April 22, 2015

What Will It Take?

Taxes were not the most interesting thing that happened April 15.  Doug Hughes landed a gyrocopter on the US Capitol lawn.

The Secret Service was befuddled.  The media came out in droves.  The clip was aired throughout the day.  But, in a day or two the novelty became old news.

Doug started planning this stunt 2 ½ years before.  Immediately, an anonymous “friend” reported him.  A Secret Service man came to his house with a local deputy, at 1 o'clock in the morning, to interrogate the potential terrorist.  Doug was quite happy to answer all questions.  Two days later, that agent showed up unannounced at the Post Office, where Doug worked, to ask his co-workers questions.

Then nothing.  He was not arrested.  He did not loose his government job.  Why?  Everyone believed he was too sane or too timid to carry out such a crazy stunt.  Even he wondered if he had the guts.  It meant loosing his freedom, his job, and his family.  It was possible that he might loose his life, just to make a point.

Because nothing happened, Doug continued to plan his mission.  He chose the gyrocopter as a metaphor.  They are nonthreatening and you can see right through them.  He wanted everyone to know he was not a terrorist.  He decked his gyrocopter out with cameras and sound, live fed to a website.  At the beginning of April, he wrote his local newspaper explaining his mission and emphasizing the nonviolent aspect of his protest.

Again, nothing.  It was just too crazy.

When he lifted off, a few people in his hometown watched.  They waited to see if he would chicken out and turn around.  The media finally called the Secret Service, who referred them to a public information officer, who put them on hold. 

Only pedestrians noticed when Doug flew into the “no fly zone.”  No homeland-protection jet swooped in.  No ground-to-air missiles marked him as a target.  He flew over the tourists and protesters and landed gently in the large grassy lawn.

What was his cause?  Nonpartisan campaign finance reform.  He was sick of the government being run by the highest bidder.  Doug simply wanted to be heard.  To his landing gear, he strapped two boxes filled with stamped letters addressed to every state representative.  These might actually get to the elected officials instead of sitting in a subordinates filing cabinet.

Most people agree change is needed.  There are several plans available.  Yet nothing happens.  Why?  Simple.  The people responsible to implement reform are those who benefit from the status quo.

Is he crazy?  Let me pose the question a little differently.  Is doing an extreme stunt, just to be heard, crazy?

For example, look at the biblical prophets.  Were their extreme stunts crazy?  Isaiah wandered around naked for three years.  Jeremiah wore a cattle yoke.  Hosea deliberately married a prostitute who did not want to be his wife.  Ezekiel ate a scroll, cut his hair with a sword, dug a hole through a wall, and staged mock battles against a clay city as he lay on the ground for over a year.  They said God instructed them to act out of the ordinary.  Isn’t that crazy? 

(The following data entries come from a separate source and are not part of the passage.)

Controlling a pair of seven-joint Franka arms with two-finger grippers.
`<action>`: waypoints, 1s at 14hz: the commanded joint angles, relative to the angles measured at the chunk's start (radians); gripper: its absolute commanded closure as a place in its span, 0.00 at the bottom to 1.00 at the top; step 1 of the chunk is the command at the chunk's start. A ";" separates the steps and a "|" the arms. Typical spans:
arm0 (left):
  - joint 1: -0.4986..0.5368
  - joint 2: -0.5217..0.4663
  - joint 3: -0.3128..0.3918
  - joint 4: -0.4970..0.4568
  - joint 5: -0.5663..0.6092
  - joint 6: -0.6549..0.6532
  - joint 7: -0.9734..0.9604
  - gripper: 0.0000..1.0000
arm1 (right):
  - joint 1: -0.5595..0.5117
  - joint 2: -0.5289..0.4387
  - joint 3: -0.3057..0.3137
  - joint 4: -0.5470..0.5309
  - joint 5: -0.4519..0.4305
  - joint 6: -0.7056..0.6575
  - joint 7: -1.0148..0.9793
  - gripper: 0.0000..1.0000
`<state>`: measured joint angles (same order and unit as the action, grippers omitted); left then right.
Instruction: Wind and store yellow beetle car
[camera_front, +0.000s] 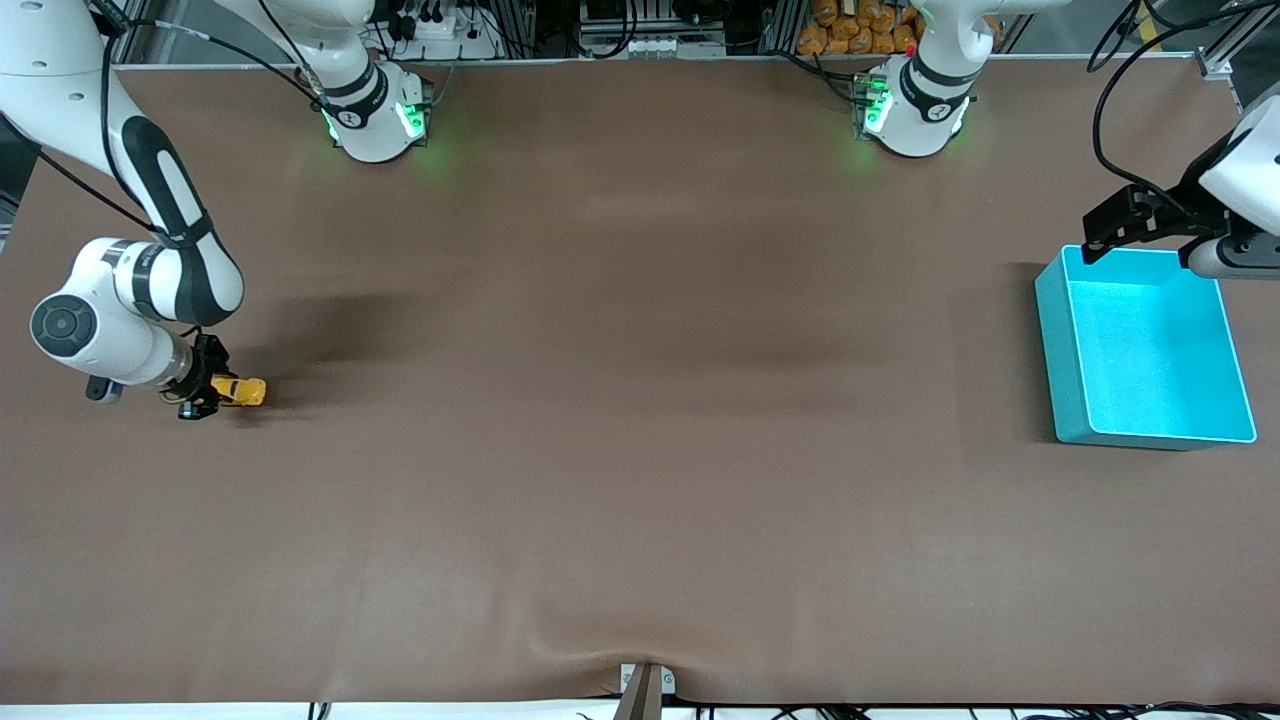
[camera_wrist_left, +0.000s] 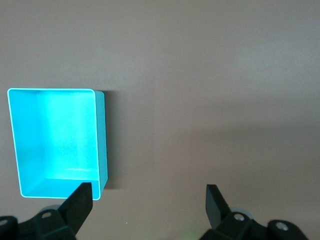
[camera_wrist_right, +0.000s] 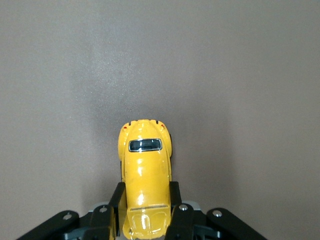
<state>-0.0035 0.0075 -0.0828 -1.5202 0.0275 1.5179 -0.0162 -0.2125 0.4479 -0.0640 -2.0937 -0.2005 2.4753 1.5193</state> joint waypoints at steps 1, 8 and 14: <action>0.004 0.005 -0.003 0.015 0.002 0.002 0.019 0.00 | -0.019 0.124 0.007 0.044 -0.031 0.083 0.007 0.88; 0.004 0.005 -0.003 0.014 0.002 0.002 0.019 0.00 | -0.005 0.039 0.016 0.128 -0.014 -0.077 0.029 0.00; 0.005 0.005 -0.003 0.015 0.002 0.002 0.019 0.00 | 0.025 -0.012 0.062 0.449 0.052 -0.583 0.022 0.00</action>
<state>-0.0035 0.0076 -0.0830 -1.5202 0.0275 1.5179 -0.0162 -0.1890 0.4340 -0.0239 -1.7308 -0.1809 1.9940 1.5253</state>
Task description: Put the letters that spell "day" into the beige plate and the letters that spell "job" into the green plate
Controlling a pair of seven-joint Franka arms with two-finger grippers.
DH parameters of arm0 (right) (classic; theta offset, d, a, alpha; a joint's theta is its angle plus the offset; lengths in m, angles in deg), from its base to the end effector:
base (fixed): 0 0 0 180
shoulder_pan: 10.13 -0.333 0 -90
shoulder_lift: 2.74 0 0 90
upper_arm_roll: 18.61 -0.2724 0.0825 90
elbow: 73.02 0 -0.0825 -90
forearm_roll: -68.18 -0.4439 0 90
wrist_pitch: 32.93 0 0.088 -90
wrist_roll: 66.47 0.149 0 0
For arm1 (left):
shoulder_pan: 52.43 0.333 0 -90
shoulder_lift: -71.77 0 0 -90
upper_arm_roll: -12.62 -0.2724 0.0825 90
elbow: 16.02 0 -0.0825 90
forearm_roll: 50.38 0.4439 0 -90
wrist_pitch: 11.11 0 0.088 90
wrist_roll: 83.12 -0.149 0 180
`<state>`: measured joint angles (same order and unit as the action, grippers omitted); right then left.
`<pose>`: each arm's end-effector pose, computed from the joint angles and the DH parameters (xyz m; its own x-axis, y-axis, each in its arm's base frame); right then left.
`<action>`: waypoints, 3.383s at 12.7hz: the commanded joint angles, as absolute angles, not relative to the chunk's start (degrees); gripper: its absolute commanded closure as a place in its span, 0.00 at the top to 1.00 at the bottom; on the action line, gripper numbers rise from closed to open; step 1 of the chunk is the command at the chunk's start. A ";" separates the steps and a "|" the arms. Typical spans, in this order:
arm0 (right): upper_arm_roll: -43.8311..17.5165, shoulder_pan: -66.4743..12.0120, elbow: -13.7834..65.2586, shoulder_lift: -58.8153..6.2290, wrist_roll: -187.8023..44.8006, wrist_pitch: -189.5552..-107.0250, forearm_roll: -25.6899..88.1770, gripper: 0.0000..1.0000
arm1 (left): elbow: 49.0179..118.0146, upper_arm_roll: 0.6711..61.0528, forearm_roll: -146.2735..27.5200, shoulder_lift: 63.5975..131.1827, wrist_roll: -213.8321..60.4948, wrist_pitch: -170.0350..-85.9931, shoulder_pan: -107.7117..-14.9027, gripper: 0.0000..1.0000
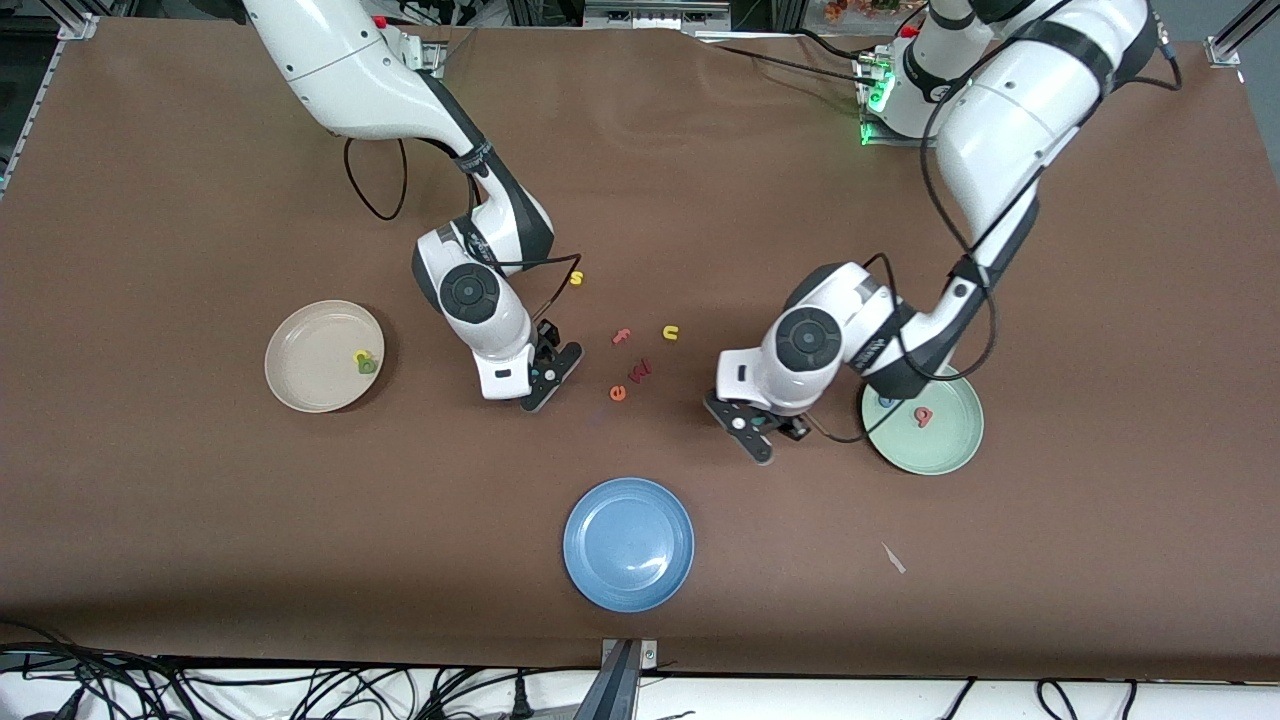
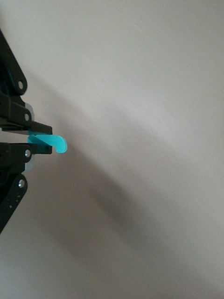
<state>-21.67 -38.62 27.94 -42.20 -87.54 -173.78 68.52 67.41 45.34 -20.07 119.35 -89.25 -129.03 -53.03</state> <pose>0.5726 0.3529 0.0536 0.6133 0.7896 0.0186 0.7898 -0.6128 -0.0251 0.6475 -0.3303 0.1313 0.6752 -0.7326 -0.0858 -0.7363 -0.6763 -0.0205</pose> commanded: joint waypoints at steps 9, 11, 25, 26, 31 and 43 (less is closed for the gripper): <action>-21.59 -39.40 26.56 -42.91 -86.95 -171.89 69.14 0.04 | 72.56 49.27 -21.47 115.27 -91.91 -113.51 -32.85 0.00; -21.59 -39.40 26.47 -42.91 -86.95 -171.89 69.14 0.00 | 74.94 49.27 -21.56 115.36 -95.67 -113.59 -30.12 0.00; -7.63 -28.41 29.54 -32.01 -79.41 -148.34 61.06 0.00 | 77.85 49.62 -26.65 114.85 -96.57 -117.11 -28.53 1.00; -6.32 -28.41 30.24 -31.92 -77.82 -148.33 61.06 0.00 | 77.76 50.67 -27.26 113.62 -96.13 -116.68 -28.44 1.00; -5.77 -28.23 28.85 -32.89 -77.81 -148.16 61.23 1.00 | 71.80 53.40 -32.53 107.90 -95.78 -106.59 -29.14 1.00; -4.90 -28.23 19.36 -28.42 -72.63 -127.35 61.85 1.00 | 66.86 44.43 -40.36 83.57 -84.70 -93.38 -36.91 1.00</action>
<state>-5.11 -27.51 19.94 -31.20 -74.59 -131.50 61.88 67.17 53.86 -37.82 87.14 -84.46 -93.96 -31.00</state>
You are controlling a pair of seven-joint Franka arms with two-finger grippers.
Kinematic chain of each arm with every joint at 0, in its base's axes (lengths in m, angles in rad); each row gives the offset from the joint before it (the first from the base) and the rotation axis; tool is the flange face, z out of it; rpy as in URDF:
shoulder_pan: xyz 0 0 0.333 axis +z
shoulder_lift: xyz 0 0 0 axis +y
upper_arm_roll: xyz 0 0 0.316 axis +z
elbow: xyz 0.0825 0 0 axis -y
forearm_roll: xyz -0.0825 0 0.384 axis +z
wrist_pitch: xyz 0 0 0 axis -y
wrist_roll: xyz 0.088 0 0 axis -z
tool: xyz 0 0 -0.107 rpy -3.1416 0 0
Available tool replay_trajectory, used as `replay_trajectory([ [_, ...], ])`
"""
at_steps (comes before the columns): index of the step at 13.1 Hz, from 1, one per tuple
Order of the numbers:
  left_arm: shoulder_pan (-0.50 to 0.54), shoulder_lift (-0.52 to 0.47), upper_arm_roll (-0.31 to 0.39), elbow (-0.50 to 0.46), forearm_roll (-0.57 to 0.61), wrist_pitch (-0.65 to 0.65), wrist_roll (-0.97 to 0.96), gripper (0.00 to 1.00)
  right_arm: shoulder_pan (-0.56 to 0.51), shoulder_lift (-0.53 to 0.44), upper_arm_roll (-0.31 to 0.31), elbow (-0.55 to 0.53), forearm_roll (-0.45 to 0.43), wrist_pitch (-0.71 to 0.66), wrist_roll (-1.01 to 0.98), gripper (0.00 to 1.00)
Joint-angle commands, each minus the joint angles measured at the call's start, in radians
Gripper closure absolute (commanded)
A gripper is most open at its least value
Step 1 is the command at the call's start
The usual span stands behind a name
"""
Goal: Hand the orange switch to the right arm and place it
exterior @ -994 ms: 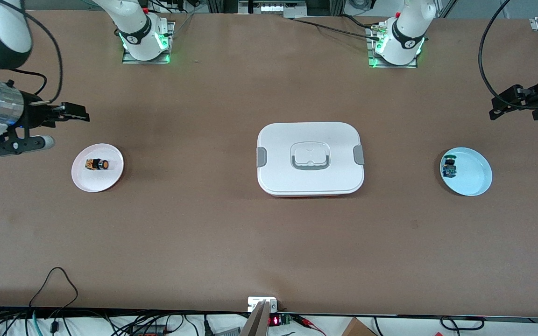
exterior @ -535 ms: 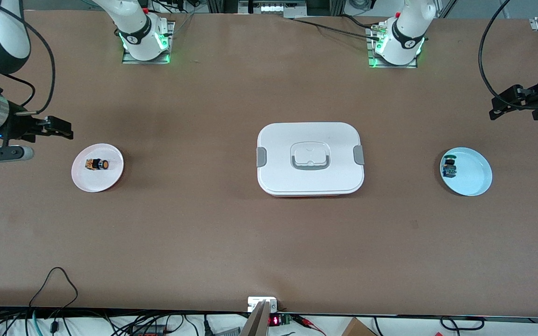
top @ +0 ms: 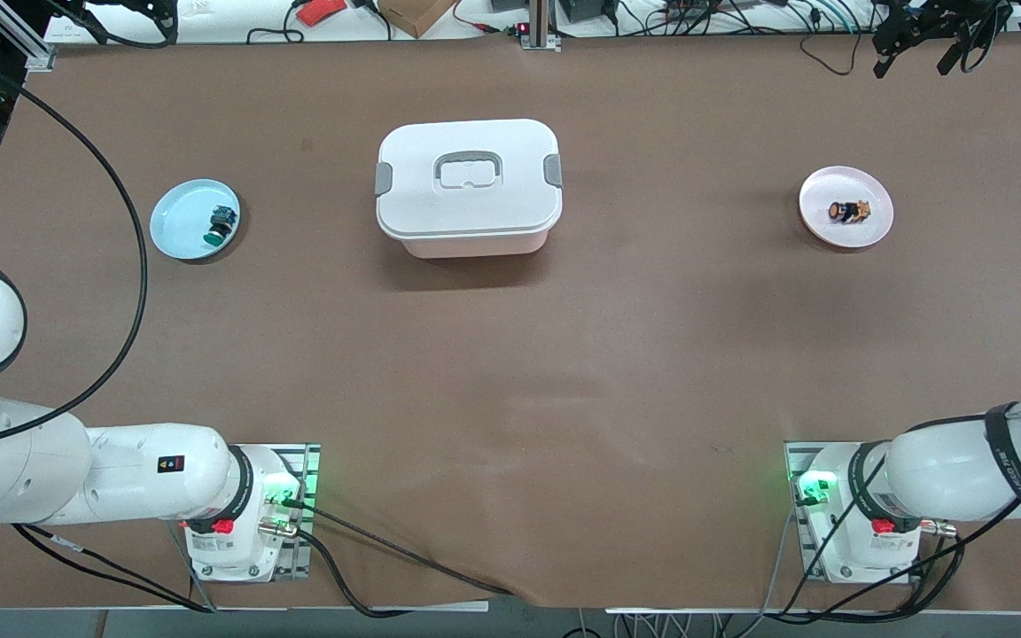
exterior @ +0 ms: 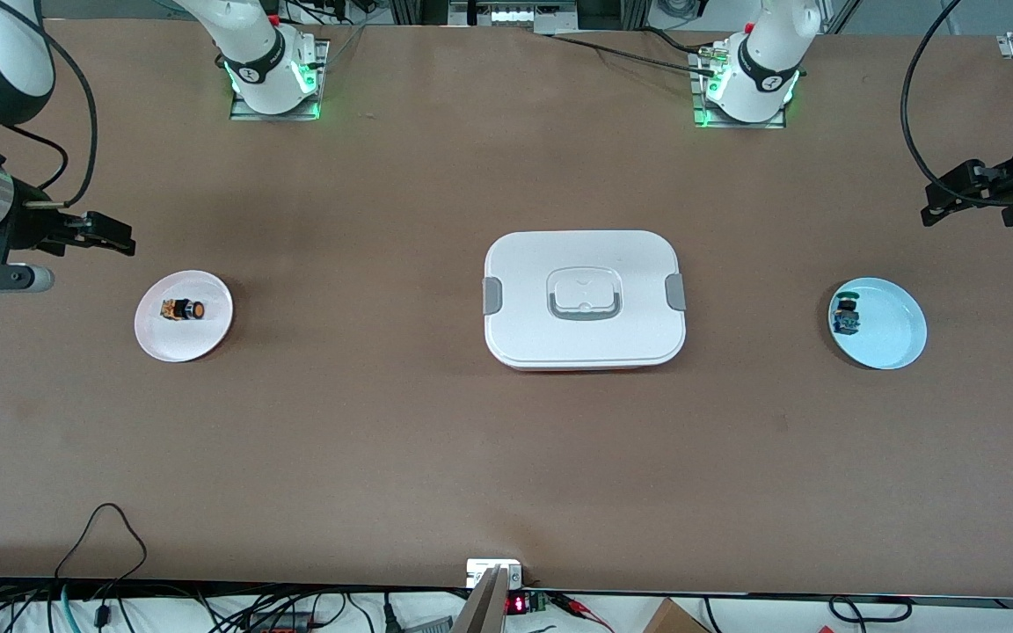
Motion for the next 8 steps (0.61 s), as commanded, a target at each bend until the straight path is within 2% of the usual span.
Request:
replay_trajectory([
  [1,-0.004,0.017,0.001,0.034,0.013,-0.021,0.003,0.00,-0.004,-0.080,0.007,-0.101,-0.012,0.055,0.030,0.00],
  [4,-0.004,0.017,0.001,0.034,0.013,-0.021,0.003,0.00,-0.001,-0.072,0.008,-0.078,-0.012,0.058,0.045,0.00],
  [8,-0.004,0.017,0.001,0.034,0.013,-0.021,0.003,0.00,-0.002,-0.048,0.008,0.038,-0.009,0.009,0.040,0.00],
])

Yet, they all had a point, and those points were not crazy.  These men desperately tried to get the people’s attention.  They physically demonstrated the consequences of evil.  Even when civil law does not condemn, we should know when actions are not right, not ethical, and not good.  Without that knowledge, civilization self-destructs and hostile nations prevail.  Like Doug, the prophets had to take a stand.  They were willing to forfeit comfort, freedom, and often their lives to emphasize their point.  Yet today, even preachers debate their sanity. 


Before the flight of Doug Hughes disappears from our collective conscious, will anyone listen?  Will this crazy stunt change our complacency toward sin?